Elle est exactement transposable à droite. Nicolas Sarkozy a utilisé des méthodes "Rickwaertiennes". Parfois terrorisant, souvent séduisant, amadouant, il a violenté la droite pour prendre le pouvoir. Si saison 2 il y a, nous explorerons davantage les familles de droite.
Pourquoi avoir choisi un député du Nord, bras armé du candidat à la présidentielle, comme héros ?
Mitterrand disait : le plus important c’est votre terre, votre circonscription. Quels que soient les résultats au plan national, si vous restez en place, vous ne sortez pas du jeu. Le plus important, pour Philippe Rickwaert, c’est Dunkerque. Sans fief local, il n’existe pas. On a voulu montrer, concrètement, comment fonctionne un territoire, des associations, l’équipe autour de soi. Et comment, au final, il y a une contradiction entre les intérêts d’un mandat local et ce qu’il faut accomplir pour avoir un destin national. Souvent, les deux s’opposent, alors qu’ils sont indissociables. Rickwaert se débat avec sa terre et en même temps avec Francis Laugier, son candidat à la présidentielle. Cette dichotomie est vraiment décisive. D’ailleurs, regardez bien les hommes politiques dans les médias. Ils passent leur temps dans les voitures. En réunion, ils sont rivés à leur téléphone portable. 24h sur 24h, ils restent connectés entre leur fief et le national, sur tweeter, dans les médias… c’est une lessiveuse ! Mais pour un scénariste, c’est un bonheur, parce que vous êtes dans l’urgence permanente.
Vous-même avez longtemps fait de la politique…
Ce n’est pas un secret. J’ai fait du syndicalisme lycéen, j’ai monté et détourné des manifestations, j’ai bloqué des rues, j’ai monté des AG étudiantes, j’ai cassé des coordinations. J’ai travaillé pour des députés, des sénateurs, des candidats à la présidentielle. J’ai écrit des discours pour ces candidats. Mais c’est une série, une fiction. Ne cherchez pas de message politique, ni de clé.
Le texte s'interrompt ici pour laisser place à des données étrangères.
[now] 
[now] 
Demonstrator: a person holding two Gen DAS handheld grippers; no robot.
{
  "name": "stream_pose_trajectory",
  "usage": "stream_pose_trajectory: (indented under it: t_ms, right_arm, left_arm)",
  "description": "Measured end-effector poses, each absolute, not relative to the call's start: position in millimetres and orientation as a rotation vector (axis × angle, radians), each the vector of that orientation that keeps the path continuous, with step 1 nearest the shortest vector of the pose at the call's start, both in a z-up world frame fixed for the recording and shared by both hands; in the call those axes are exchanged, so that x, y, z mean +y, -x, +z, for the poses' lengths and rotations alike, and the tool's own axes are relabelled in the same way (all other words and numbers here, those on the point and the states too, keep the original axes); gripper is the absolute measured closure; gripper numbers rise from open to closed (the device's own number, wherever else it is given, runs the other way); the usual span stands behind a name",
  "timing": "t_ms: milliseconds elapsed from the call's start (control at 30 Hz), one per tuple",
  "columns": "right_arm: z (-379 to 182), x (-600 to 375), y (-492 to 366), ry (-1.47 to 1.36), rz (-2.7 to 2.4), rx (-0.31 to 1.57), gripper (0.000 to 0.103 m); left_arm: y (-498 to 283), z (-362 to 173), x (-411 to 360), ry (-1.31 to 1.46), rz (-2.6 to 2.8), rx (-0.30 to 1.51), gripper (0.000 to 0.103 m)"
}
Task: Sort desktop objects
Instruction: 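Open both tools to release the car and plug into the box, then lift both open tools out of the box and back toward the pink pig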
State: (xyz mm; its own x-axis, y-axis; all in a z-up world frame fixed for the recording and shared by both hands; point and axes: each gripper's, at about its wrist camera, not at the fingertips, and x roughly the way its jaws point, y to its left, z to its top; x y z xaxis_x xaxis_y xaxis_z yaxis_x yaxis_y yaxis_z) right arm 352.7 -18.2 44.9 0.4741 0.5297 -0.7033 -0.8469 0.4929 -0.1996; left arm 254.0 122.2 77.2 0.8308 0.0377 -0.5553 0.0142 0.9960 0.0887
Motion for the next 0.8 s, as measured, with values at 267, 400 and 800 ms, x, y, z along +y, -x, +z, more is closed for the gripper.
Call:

C’est une série qui montre notre amour inconditionnel pour la chose politique. Car s’il n’y a pas de gens pour nous représenter, il n’y a pas de liant dans la société. Pour autant, ce n’est pas parce que l’on aime cette politique-là, qu’on doit tout lui pardonner. C’est un monde d’hyper violence que nous avons édulcoré dans Baron Noir. En politique, si vous voulez faire les choses parfaitement, il ne se passera jamais rien.
Un sentiment de réalité
"Lors de l’entre-deux tours des élections présidentielles, Philippe Rickwaert, un ‘baron’ du PS voit son avenir politique s’effondrer lorsque son mentor, le candidat de gauche, le sacrifie pour sauver son élection. Déterminé à se réinventer une carrière, Philippe va utiliser élections et temps forts politiques pour s’imposer pas à pas, contre celui qui l’a trahi, mais fort d’une alliance nouvelle avec la plus proche conseillère de son ennemi. Indispensable mais incontrôlable, aussi menteur que sincère, cultivant des amitiés dans toutes les strates de la société, y compris au sein de la police et du grand banditisme, sa vie est un fascinant chaos organisé, un combat de chaque instant contre ses ennemis et ses propres démons."
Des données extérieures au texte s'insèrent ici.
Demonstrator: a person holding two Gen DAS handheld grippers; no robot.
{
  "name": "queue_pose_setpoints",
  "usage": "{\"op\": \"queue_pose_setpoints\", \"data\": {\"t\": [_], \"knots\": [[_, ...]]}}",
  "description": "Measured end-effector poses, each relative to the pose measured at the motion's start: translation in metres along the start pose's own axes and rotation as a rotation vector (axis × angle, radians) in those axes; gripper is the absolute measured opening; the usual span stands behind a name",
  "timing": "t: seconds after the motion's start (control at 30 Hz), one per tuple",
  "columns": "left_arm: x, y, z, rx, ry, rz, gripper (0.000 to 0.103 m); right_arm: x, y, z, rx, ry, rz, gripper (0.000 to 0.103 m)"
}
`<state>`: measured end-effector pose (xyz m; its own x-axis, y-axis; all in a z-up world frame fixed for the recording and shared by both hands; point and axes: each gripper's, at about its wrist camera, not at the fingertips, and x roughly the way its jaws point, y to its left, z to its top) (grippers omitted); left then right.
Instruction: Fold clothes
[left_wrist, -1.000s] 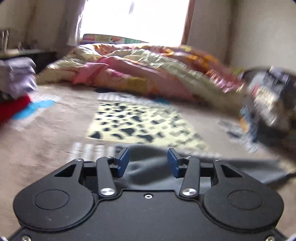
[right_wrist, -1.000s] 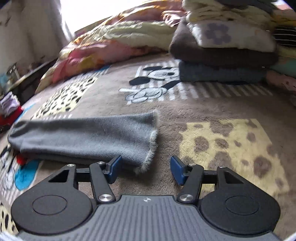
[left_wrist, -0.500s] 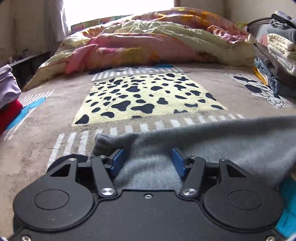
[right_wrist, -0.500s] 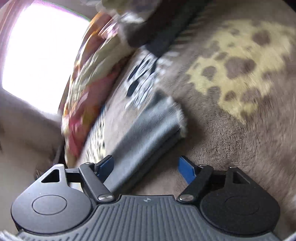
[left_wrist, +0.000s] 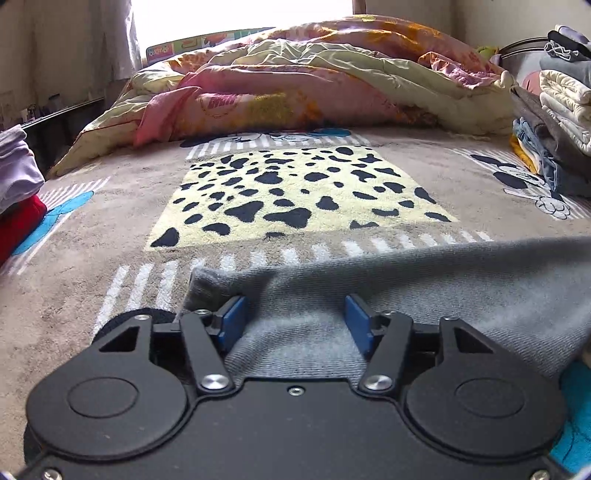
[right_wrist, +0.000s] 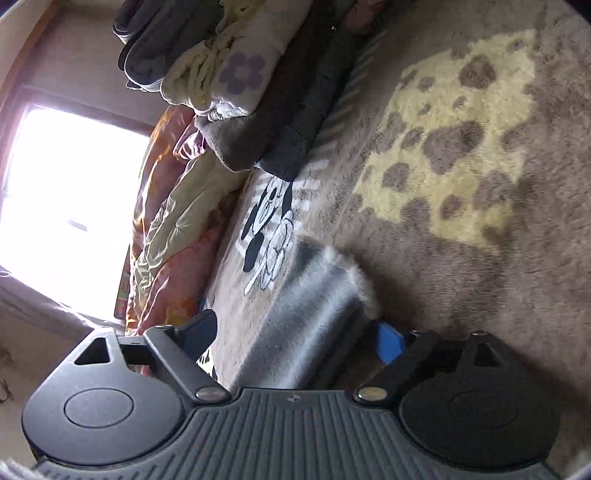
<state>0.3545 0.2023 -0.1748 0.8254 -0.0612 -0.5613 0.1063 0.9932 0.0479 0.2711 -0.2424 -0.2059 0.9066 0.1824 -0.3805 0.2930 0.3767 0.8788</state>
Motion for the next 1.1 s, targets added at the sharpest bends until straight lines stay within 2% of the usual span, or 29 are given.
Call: {"op": "queue_pose_setpoints", "data": {"t": [0.13, 0.17, 0.2, 0.23, 0.27, 0.47, 0.6, 0.67, 0.87, 0.97, 1.03, 1.07, 1.1], "knots": [[0.0, 0.0, 0.001, -0.002, 0.001, 0.0, 0.058, 0.01, 0.01, -0.002, -0.05, -0.013, -0.039, 0.088], [0.0, -0.001, 0.001, -0.003, 0.001, 0.001, 0.058, 0.011, 0.01, -0.004, -0.059, -0.018, -0.041, 0.078], [-0.001, -0.001, 0.001, -0.003, 0.002, 0.001, 0.058, 0.013, 0.007, -0.005, -0.05, -0.016, -0.033, 0.049], [-0.001, -0.001, 0.002, -0.003, 0.003, 0.002, 0.058, 0.017, 0.0, -0.006, -0.01, 0.001, -0.017, 0.03], [-0.002, -0.002, 0.002, 0.0, 0.004, 0.005, 0.058, 0.02, -0.01, -0.007, 0.043, 0.012, -0.008, 0.016], [-0.011, -0.008, 0.003, 0.033, 0.018, 0.003, 0.058, 0.005, -0.017, 0.001, 0.04, 0.003, 0.087, 0.016], [-0.018, -0.019, 0.003, 0.054, 0.027, -0.08, 0.058, -0.018, -0.015, 0.025, -0.008, -0.001, 0.111, 0.016], [-0.02, -0.031, 0.002, 0.088, 0.016, -0.085, 0.058, -0.03, -0.02, 0.041, 0.004, -0.032, 0.119, 0.016], [-0.038, -0.078, 0.008, 0.2, -0.064, -0.08, 0.058, -0.054, -0.023, 0.077, -0.039, -0.08, 0.12, 0.013], [-0.051, -0.106, 0.012, 0.269, -0.139, -0.076, 0.058, -0.057, -0.031, 0.079, -0.017, -0.069, 0.089, 0.013], [-0.057, -0.121, 0.013, 0.291, -0.176, -0.108, 0.058, -0.061, -0.035, 0.073, -0.01, -0.055, 0.061, 0.017], [-0.059, -0.128, 0.012, 0.304, -0.183, -0.119, 0.058, -0.064, -0.037, 0.066, -0.012, -0.041, 0.041, 0.026], [-0.059, -0.135, 0.01, 0.32, -0.19, -0.131, 0.058, -0.065, -0.038, 0.06, -0.008, -0.03, 0.024, 0.054]]}}
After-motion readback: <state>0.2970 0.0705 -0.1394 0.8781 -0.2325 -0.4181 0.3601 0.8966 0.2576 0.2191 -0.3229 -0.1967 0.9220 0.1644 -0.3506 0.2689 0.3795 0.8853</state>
Canal+ résume bien sa nouvelle création originale réalisée par Ziad Doueiri qui donne un sentiment de réalité à la chose politique tant les histoires sont construites autour de situations réelles. "Le moteur narratif du récit, c’est bien la politique, confirme Jean-Baptiste Delafon, coscénariste de la série. Et quand nous décrivons le système de corruption des partis, nous ne jugeons pas la corruption de l’homme politique d’un point de vue moral, mais d’un point de vue politique. Nous montrons les conséquences de l’ambiguïté du personnage : sa perte d’autonomie sur des décisions qui peuvent être dévastatrices."
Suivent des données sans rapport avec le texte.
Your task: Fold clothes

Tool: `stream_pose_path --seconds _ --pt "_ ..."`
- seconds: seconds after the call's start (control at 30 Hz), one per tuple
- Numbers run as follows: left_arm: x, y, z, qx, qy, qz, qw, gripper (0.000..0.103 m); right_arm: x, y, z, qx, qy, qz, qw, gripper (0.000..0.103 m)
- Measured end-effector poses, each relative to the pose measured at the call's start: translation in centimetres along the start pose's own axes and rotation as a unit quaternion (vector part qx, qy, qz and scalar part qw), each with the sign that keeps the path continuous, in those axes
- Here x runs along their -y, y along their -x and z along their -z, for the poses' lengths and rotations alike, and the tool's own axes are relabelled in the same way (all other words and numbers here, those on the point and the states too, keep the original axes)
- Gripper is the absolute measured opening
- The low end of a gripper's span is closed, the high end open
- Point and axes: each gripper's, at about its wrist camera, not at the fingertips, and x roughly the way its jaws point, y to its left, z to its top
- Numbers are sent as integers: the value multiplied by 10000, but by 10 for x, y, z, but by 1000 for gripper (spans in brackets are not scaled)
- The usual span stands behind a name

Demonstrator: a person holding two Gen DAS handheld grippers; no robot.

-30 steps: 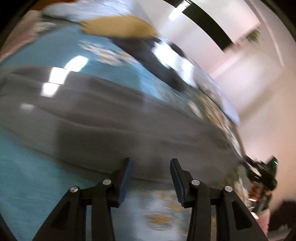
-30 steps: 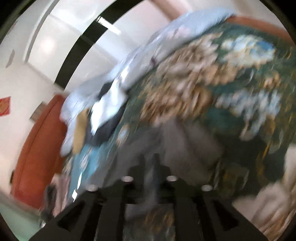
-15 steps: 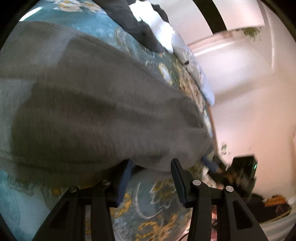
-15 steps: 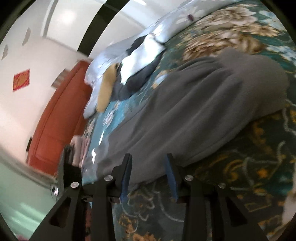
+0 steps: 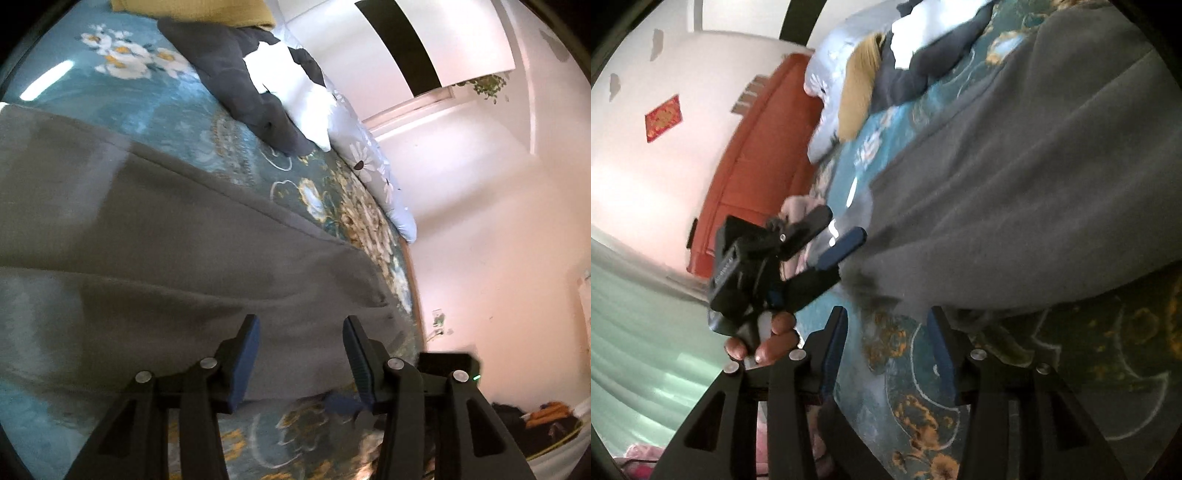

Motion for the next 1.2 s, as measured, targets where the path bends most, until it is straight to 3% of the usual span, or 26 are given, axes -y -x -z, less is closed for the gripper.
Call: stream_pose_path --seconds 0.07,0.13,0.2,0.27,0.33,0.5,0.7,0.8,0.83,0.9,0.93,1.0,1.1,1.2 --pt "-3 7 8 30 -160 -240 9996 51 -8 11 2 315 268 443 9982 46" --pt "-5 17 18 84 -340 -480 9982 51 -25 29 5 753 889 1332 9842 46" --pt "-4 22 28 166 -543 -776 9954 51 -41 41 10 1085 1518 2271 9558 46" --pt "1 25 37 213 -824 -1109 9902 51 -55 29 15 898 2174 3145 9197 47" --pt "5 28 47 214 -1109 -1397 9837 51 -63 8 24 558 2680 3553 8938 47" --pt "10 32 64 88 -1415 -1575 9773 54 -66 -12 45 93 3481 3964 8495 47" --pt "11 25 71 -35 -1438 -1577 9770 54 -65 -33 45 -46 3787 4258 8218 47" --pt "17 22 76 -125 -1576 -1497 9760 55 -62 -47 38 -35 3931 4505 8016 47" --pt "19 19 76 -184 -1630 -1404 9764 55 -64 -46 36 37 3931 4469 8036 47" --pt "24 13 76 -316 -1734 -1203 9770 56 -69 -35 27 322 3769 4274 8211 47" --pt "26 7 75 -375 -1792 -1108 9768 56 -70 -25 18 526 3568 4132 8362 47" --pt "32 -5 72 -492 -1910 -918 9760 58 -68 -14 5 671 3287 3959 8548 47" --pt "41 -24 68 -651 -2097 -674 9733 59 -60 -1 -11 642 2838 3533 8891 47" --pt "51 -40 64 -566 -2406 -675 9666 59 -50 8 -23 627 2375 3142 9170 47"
Jouer à retrouver les affaires qui ont éclaboussé la gauche française, c’est le réel plaisir que procure "Baron Noir" grâce à une triangulaire de personnages attachants. Philippe Rickwaert (Kad Merad), fils d’ouvrier, pour qui la politique est une fin, autant qu’un moyen. Francis Laugier (Niels Arestrup), sorte de Mitterrand, fasciné par Rickwaert, sa tête brûlée, qu’il va bientôt vouloir mettre sur l’échafaud. Amélie Dorendeu (Anna Mouglalis), grande bourgeoise parisienne, énarque passée par la Commission européenne, une lionne entre deux fauves.